Miramar, una de las ciudades balnearias predilectas en Argentina, resguarda bajo la superficie tesoros milenarios de un mundo ya desaparecido, lo que la convierte en una de las localidades paleontológicas más transcendentales a nivel mundial desde fines del siglo XIX.
Días atrás, Bruno González, un niño miramarense de 8 años que, junto a sus padres, se encontraba paseando en las extensas playas del sur de la localidad bonaerense de Miramar, en las inmediaciones del arroyo La Ballenera, divisó unos huesos incrustados en el barranco.
Posteriormente, Bárbara Lugones y Álvaro González, padres de Bruno, se pusieron en contacto con el personal del Laboratorio de Paleontología del Museo de Ciencias Naturales de Miramar, dependiente de la Fundación Azara y de la Municipalidad de General Alvarado, para dar a conocer el hallazgo y verificar si se trataba de verdaderos restos fósiles.
De esta manera, se acercaron al sitio junto al personal del museo en la zona del arroyo La Ballenera, lugar bien conocido por otros hallazgos de relevancia, como la mandíbula fósil de un vampiro gigante, el Desmodus draculae, que tuvo transcendencia mundial hace poco tiempo.
En este caso, se trataba de restos pélvicos y la cola articulada de un perezoso gigante extinto, llamado Scelidoterio (Scelidotherium leptocephalum), de unos tres metros de largo y un peso estimado en una tonelada, que vivió en Sudamérica durante el Pleistoceno, es decir, los últimos dos millones de años antes del presente, hasta hace 10 mil, momento que culmina la edad de hielo.
Luego de varias horas de trabajo, se logró la separación del “bochon” de sedimento, protegido con productos químicos, para ser trasladado a condiciones más adecuadas al laboratorio paleontológico del Museo de Ciencias Naturales de Miramar, donde el Técnico Mariano Magnussen lo prepara cuidadosamente, debido a su fragilidad y por el tiempo que tuvo expuesto a las condiciones ambientales.
Scelidoterio es la especie más pequeña de todos los perezosos gigantes que vivieron en la región pampeana durante el Cuaternario. Pero igualmente era un gigante herbívoro, armado de enormes garras que no solo utilizaba para defenderse o acceder a su alimento, sino que eran cavadores de enormes cuevas que utilizaban como madrigueras para refugiarse o cuidar su descendencia.
El material, que conforma la cola de este mamífero ya extinto, sigue en procesamiento técnico para su preservación. Luego será observado y estudiado por un equipo interdisciplinario conformado por investigadores de la Fundación de Historia Natural Félix de Azara, del Laboratorio de Anatomía Comparada y evolución de los Vertebrados (LACEV) dependiente del Macn- Conicet integrado por el paleontólogo Dr Federico Agnolin quien dirige los estudios científicos de la zona, y el mismo personal del museo miramarense.

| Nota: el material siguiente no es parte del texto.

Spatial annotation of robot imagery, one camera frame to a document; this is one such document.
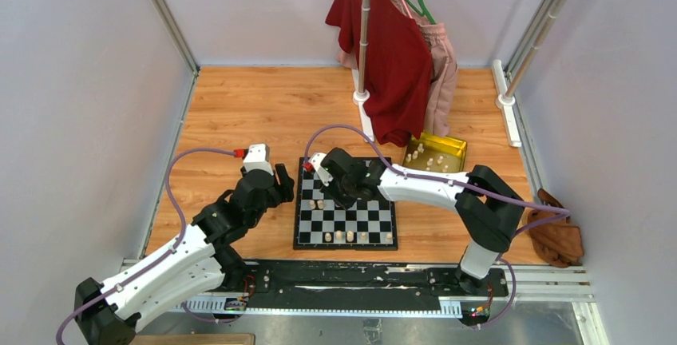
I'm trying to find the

En particular, este perezoso gigante vivió hace unos 100 mil años antes del presente, en un ambiente muy distinto al de hoy, acompañado de enormes bestias, como otros perezosos más grandes (Megatherium), el enorme elefante sudamericano (Notiomastodon), gliptodontes (Doedicurus), tigres dientes de sable (Smilodon) y el oso de cara corta (Arctotherium), entre otros, argumentó Daniel Boh, coordinador de Museos de Miramar.
En un comunicado, el Museo de Miramar destaca el correcto procedimiento de Bárbara y Álvaro, los padres de Bruno González, en acompañar y comunicarse con el museo, con el propósito de que fueran extraídos por personal idóneo y preservados en una institución científica.